Он тычет пальцем в висящие петли.
«Пусть этот полный бесов мир грозит нас уничтожить, – возносится над стадионом сопрано. Это Мэри-Энн Болт, она стоит напротив помоста. Ее группа поддержки взялась за руки – весь ряд – и, на моих глазах, весь стадион делает то же самое. – Не убоимся, с Богом, нам истина Его поможет!»
Бриджит рыдает. Пьер притягивает ее к себе – притягивает к себе всю свою семью – заключая в крепкие объятия, которые должны не только утешить, но и заставить замолчать.
Я смотрю на содрогающуюся спину Иззи Перелли.
Она только что призналась, что убила Дэна. Но она собиралась просто столкнуть его на ступеньки. Он отвлекся на видео. И в отношении этого видео Иззи только что указала на Беатриз, а это объясняет, почему Беа все время давала уклончивые ответы. Фредди сделал эту запись, а его подружка вывесила ее в интернете и включила проекцию во время вечеринки. Поскольку Беа в школьной иерархии стоит высоко, не удивительно, что все ребята так удачно не заметили, как она делает нечто настолько заметное.
Кто знает, зачем Беатриз это сделала. Может, хотела впечатлить Дэна, присоединившись к унижению Харпер. Может, ей было обидно, что хоть он и порвал с Харпер, но по-прежнему не замечает ее, и ей захотелось поставить в неловкое положение их обоих. Мне не хочется думать, что она знала, что там показано изнасилование. Возможно, Фредди стер звук в том варианте, который отправил ей. Возможно, сказал, что Харпер прикидывается.
Надеюсь, все было именно так.
Возможно, Беатриз настолько выбита из колеи смертью Дэна именно потому, что боится оказаться виновной, считая, что это ее видео застало его врасплох и заставило споткнуться?

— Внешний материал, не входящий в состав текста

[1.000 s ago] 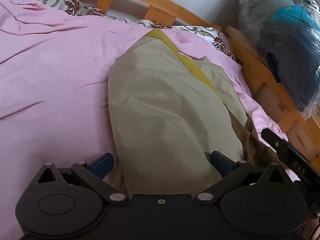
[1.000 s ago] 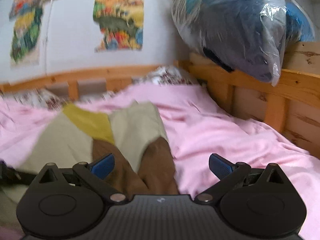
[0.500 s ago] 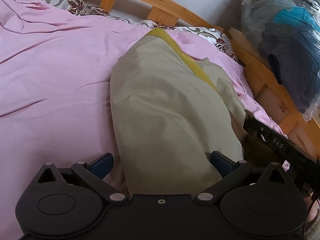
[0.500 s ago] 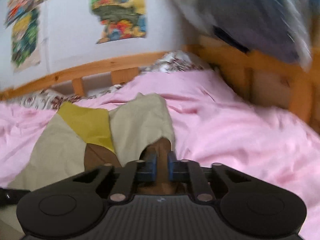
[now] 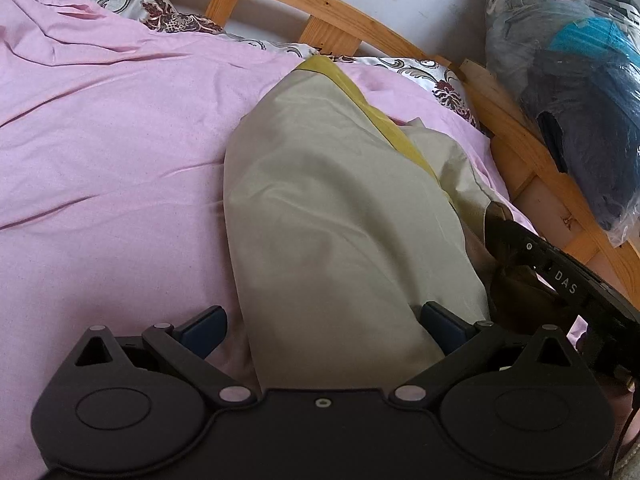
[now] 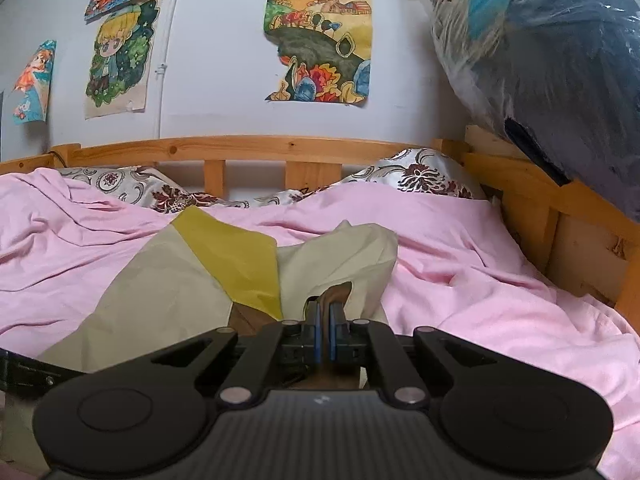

В каком-то смысле это действительно так, потому что созданный ею отвлекающий момент позволил Иззи действовать.
Две виновные девушки, которым не дает покоя их роль в смерти юноши – а весь город собрался осудить одну невиновную.
Вот только…
Вот только где в этой версии событий колдовство? Где та сила, которая обрушилась на нас на вилле? Чья темная магия действовала тем вечером?